**Work to complete:** Among the entries below, how many lines contain "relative"? Answer with the number only.

**Collected data entries:**
-- Opening Marker --

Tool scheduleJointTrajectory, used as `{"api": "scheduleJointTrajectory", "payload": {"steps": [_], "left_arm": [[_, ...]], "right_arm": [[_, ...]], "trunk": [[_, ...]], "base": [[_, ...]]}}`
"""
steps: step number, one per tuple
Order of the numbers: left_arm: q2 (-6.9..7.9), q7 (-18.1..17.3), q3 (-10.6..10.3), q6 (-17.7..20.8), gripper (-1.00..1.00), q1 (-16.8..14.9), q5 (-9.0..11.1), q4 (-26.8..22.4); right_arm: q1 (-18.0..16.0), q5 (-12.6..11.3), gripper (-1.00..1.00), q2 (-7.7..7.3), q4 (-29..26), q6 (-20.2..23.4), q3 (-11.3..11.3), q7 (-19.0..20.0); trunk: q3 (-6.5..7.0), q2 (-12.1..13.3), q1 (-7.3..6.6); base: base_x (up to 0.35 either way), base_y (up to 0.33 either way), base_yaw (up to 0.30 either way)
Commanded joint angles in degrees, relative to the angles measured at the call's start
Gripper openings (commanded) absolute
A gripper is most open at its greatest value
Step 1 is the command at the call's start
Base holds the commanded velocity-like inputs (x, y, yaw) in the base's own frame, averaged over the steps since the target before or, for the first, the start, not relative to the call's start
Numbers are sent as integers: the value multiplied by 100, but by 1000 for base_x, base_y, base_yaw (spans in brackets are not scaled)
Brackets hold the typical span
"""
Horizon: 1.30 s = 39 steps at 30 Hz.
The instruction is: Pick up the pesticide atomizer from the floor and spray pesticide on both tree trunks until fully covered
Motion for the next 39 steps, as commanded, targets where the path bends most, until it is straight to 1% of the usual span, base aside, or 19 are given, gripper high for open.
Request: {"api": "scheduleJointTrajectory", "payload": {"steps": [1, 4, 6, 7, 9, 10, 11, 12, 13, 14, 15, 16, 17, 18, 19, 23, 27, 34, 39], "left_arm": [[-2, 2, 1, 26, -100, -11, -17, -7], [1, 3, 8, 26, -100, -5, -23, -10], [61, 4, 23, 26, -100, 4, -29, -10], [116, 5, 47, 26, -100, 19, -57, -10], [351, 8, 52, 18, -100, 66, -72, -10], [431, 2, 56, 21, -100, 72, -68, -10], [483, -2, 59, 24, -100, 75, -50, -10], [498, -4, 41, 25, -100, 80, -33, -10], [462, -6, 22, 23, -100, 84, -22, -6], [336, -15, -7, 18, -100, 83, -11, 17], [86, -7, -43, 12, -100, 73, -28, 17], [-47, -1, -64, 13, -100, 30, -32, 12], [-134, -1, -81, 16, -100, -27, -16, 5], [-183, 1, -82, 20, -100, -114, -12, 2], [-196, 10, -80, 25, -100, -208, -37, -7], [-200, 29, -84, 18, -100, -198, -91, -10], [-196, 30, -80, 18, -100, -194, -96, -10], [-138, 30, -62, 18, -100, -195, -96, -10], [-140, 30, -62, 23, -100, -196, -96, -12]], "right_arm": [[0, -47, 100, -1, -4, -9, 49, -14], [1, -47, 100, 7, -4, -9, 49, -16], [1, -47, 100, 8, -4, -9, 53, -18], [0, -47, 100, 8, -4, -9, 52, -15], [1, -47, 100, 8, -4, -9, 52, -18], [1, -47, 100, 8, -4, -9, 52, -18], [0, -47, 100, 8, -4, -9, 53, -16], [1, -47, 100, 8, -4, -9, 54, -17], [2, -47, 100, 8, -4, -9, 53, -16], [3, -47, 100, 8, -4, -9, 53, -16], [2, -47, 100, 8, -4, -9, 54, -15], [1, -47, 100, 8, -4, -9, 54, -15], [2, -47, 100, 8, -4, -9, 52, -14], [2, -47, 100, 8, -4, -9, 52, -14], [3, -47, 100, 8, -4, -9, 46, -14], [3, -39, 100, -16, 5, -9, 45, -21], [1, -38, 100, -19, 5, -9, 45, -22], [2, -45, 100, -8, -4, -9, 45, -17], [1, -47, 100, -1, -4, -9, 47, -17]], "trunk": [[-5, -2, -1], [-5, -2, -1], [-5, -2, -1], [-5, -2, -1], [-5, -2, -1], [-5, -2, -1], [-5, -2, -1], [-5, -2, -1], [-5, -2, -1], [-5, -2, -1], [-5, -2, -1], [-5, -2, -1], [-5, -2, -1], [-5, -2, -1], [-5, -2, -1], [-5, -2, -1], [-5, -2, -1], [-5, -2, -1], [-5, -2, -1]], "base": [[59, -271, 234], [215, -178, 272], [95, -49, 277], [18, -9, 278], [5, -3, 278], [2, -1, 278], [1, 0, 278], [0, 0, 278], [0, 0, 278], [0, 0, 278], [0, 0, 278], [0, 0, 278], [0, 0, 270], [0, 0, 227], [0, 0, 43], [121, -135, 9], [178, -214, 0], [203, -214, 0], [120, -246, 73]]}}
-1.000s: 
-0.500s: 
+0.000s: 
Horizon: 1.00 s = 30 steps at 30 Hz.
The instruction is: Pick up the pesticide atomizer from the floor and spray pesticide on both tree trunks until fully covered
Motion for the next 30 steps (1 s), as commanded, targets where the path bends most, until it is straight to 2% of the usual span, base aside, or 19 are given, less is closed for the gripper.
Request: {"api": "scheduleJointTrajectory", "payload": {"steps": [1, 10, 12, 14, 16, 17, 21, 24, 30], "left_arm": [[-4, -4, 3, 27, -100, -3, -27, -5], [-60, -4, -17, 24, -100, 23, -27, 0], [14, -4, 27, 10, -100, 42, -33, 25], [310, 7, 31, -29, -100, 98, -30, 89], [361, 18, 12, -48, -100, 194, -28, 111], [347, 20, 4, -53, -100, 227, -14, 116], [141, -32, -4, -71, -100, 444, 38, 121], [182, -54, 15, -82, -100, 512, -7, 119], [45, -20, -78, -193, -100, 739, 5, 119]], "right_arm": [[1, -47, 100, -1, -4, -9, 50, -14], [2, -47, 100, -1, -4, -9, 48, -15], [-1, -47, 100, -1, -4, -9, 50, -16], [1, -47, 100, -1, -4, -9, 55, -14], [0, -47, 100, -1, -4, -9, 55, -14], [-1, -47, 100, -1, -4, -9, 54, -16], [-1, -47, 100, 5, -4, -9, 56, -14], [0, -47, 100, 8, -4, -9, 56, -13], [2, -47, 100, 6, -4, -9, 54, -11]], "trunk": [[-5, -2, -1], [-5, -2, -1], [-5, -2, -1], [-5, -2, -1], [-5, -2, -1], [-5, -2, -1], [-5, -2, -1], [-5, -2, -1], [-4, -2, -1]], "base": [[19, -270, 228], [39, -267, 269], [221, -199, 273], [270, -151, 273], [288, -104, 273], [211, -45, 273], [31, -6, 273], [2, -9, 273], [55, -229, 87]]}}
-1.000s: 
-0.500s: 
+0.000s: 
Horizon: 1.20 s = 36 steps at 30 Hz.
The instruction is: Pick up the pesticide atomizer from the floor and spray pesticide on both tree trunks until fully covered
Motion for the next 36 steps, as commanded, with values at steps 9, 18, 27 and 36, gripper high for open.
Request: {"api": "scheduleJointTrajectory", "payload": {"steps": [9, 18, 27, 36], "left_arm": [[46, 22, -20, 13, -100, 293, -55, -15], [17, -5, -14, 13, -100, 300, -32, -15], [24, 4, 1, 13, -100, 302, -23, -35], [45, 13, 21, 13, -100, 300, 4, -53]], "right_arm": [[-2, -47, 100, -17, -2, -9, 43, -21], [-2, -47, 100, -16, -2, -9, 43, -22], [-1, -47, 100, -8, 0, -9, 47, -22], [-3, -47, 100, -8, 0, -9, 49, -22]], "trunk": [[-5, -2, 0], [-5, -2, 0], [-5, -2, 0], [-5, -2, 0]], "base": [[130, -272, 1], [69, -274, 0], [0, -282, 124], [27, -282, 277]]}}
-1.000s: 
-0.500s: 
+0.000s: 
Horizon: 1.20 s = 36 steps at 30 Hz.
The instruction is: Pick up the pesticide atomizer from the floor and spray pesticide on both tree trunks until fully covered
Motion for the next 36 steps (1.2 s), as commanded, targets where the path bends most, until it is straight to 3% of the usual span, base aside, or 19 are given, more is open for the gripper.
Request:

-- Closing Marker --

**Response to this task:** 2